TASK REQUIREMENTS: Copy each line in the data below that contains the word "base".

SUPPLIED MATERIAL:
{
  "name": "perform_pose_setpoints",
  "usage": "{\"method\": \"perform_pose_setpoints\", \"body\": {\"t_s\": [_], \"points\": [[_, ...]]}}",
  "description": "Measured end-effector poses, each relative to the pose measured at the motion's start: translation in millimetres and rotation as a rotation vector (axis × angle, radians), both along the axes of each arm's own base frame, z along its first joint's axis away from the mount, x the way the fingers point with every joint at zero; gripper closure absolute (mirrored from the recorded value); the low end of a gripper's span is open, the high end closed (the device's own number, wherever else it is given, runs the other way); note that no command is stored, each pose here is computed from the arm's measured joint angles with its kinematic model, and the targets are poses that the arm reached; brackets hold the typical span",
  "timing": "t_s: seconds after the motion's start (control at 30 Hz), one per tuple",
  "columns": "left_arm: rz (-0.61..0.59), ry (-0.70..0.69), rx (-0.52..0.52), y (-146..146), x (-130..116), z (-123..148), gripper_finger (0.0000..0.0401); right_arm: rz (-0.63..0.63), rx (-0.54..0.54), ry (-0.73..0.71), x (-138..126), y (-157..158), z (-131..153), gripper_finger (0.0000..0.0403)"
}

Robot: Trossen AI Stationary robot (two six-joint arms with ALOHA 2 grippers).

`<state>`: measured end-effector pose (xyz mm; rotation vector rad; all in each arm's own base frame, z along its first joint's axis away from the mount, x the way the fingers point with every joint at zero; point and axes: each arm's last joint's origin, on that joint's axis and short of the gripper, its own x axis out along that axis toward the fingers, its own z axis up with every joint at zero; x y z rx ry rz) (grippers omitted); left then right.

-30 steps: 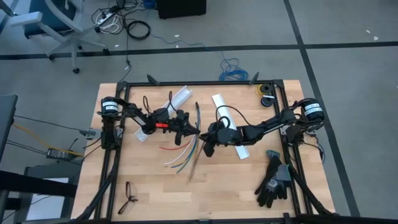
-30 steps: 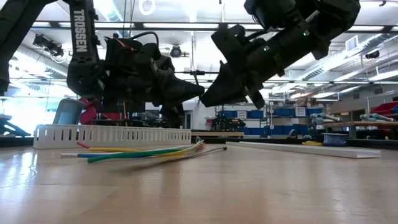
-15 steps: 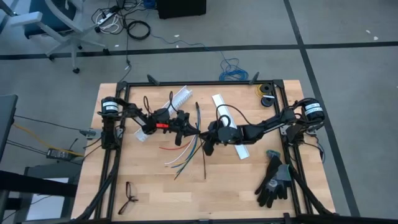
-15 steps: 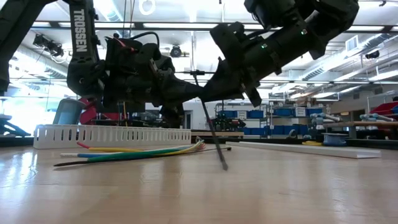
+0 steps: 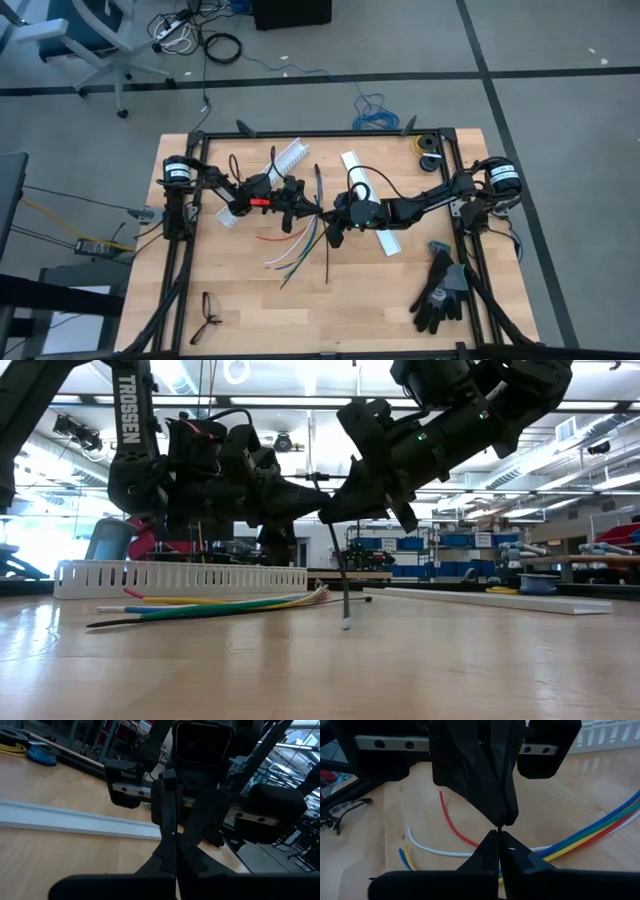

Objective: Ziptie cables
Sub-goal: Prepare the right black zip tie to wrap the cable wires

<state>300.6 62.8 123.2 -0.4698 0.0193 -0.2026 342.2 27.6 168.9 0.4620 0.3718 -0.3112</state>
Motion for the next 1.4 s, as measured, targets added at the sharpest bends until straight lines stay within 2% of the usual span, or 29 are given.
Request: {"method": "perform_pose_setpoints", "body": {"t_s": [0.43,0.87,1.4], "points": [[0.006,-0.025,0.003,0,0,3,0.0380,0.014,-0.010,-0.001,-1,8,0,0.0403],[0.014,-0.094,0.019,1,-1,9,0.0378,0.029,0.000,0.002,-2,15,0,0.0403],[0.058,-0.096,0.001,2,-1,10,0.0378,0.025,-0.003,-0.002,-3,20,0,0.0403]]}}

WRITTEN SOLUTION:
  "description": "Measured end-effector poses, each relative to the pose measured at the motion's start: translation in millimetres and rotation as a rotation vector (axis × angle, radians), both along the axes of each arm's own base frame, z along its first joint's axis away from the mount, x the way the fingers point with every joint at zero; gripper closure absolute (mirrored from the recorded value); the low end of a gripper's span is open, the high end closed (the device's own number, wherever else it is given, runs the other way); note that no command is stored, each pose here is computed from the arm's measured joint angles with its kinematic model, and the targets are poses that the arm reached; brackets hold the typical span",
`<state>`: measured end-effector pose (xyz mm; rotation vector rad; all in each arm's own base frame, z along its first joint's axis away from the mount, x the way the fingers point with every joint at zero; point and axes: each arm's last joint's origin, on that joint's axis and short of the gripper, its own x axis out along that axis toward the fingers, its own z axis up with every joint at zero; x y z rx ry rz) (grippers omitted); left then right.

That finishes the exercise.